■ TASK OBJECTIVE ■
Only the lines from the one containing "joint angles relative" through the one containing "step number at" should be printed, exactly as they appear below, with both ends included.

--- START ---

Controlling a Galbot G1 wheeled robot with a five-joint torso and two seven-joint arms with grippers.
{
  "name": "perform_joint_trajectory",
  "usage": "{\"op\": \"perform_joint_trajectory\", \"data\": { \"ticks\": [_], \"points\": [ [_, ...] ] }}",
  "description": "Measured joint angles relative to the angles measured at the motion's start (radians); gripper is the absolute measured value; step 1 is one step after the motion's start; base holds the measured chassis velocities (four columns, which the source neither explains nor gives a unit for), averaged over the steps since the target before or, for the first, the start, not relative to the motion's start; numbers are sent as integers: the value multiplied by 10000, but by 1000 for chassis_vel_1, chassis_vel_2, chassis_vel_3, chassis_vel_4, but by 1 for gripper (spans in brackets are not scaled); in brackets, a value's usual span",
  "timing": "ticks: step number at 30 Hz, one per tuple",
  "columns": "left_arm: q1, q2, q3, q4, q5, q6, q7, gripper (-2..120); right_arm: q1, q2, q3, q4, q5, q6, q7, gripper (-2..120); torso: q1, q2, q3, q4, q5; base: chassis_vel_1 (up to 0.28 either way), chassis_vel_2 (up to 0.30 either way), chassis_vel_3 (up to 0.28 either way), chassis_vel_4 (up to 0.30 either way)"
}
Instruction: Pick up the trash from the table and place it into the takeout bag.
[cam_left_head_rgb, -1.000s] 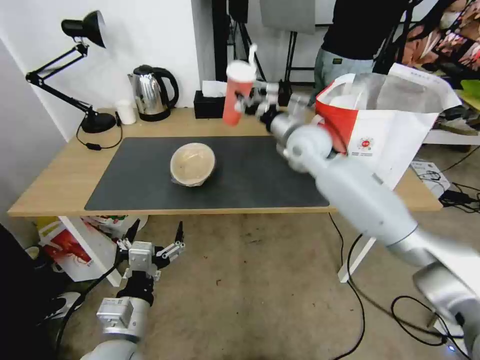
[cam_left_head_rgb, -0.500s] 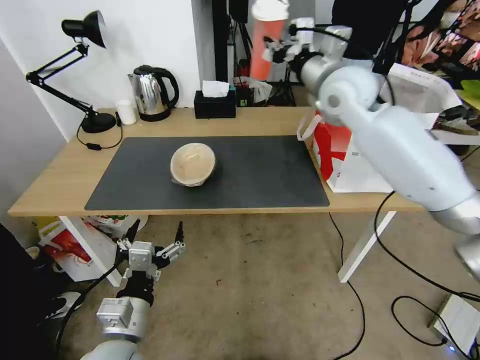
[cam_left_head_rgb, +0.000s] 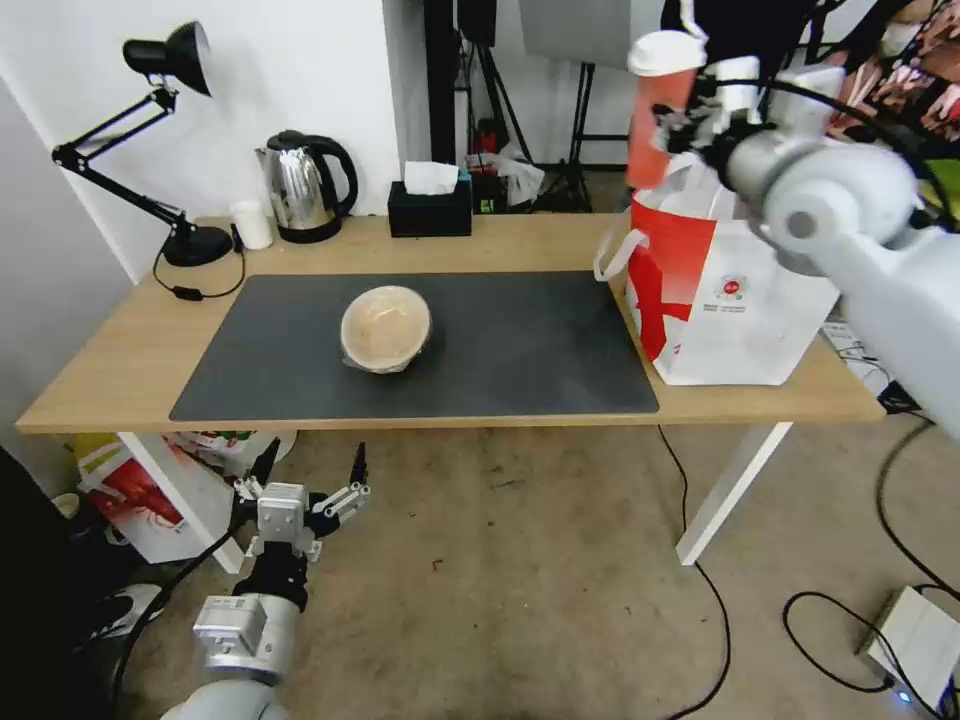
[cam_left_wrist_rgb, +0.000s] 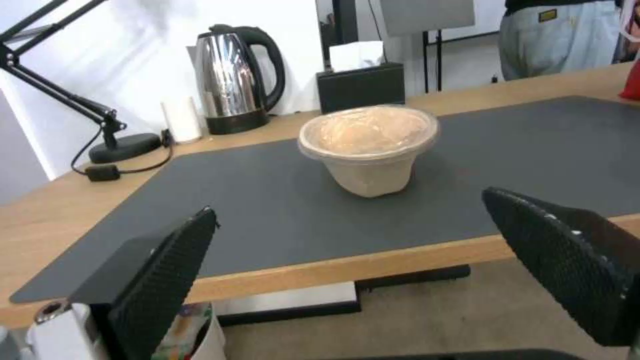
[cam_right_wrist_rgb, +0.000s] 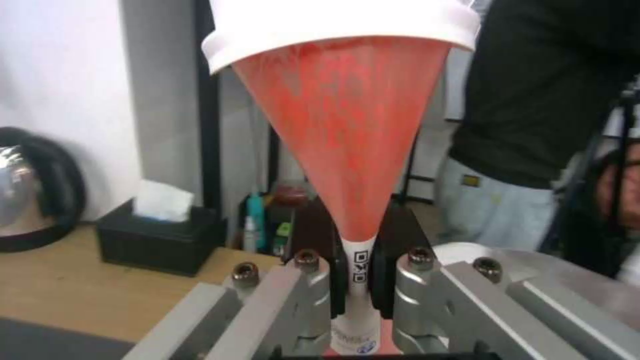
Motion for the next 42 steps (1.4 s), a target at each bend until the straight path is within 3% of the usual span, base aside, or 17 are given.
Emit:
{"op": "perform_joint_trajectory", "data": {
  "ticks": [13, 42],
  "points": [
    [0, 0, 0, 0, 0, 0, 0, 100, -199, -983, 759, -865, 271, 355, -542, 6, 0, 0, 0, 2, -2, 0, 0, 0, 0],
    [0, 0, 0, 0, 0, 0, 0, 100, -923, -330, 822, -2762, -863, 905, -966, 6, 1, -1, 0, 3, -3, 0, 0, 0, 0]
  ]
}}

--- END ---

■ TASK OUTPUT ■
  "description": "Measured joint angles relative to the angles measured at the motion's start (radians); gripper is the absolute measured value; step 1 is one step after the motion's start; base holds the measured chassis velocities (four columns, which the source neither explains nor gives a unit for), averaged over the steps since the target before or, for the first, the start, not relative to the motion's start; numbers are sent as integers: the value multiplied by 10000, but by 1000 for chassis_vel_1, chassis_vel_2, chassis_vel_3, chassis_vel_4, but by 1 for gripper (spans in brackets are not scaled); in brackets, a value's usual span",
  "timing": "ticks: step number at 30 Hz, one per tuple",

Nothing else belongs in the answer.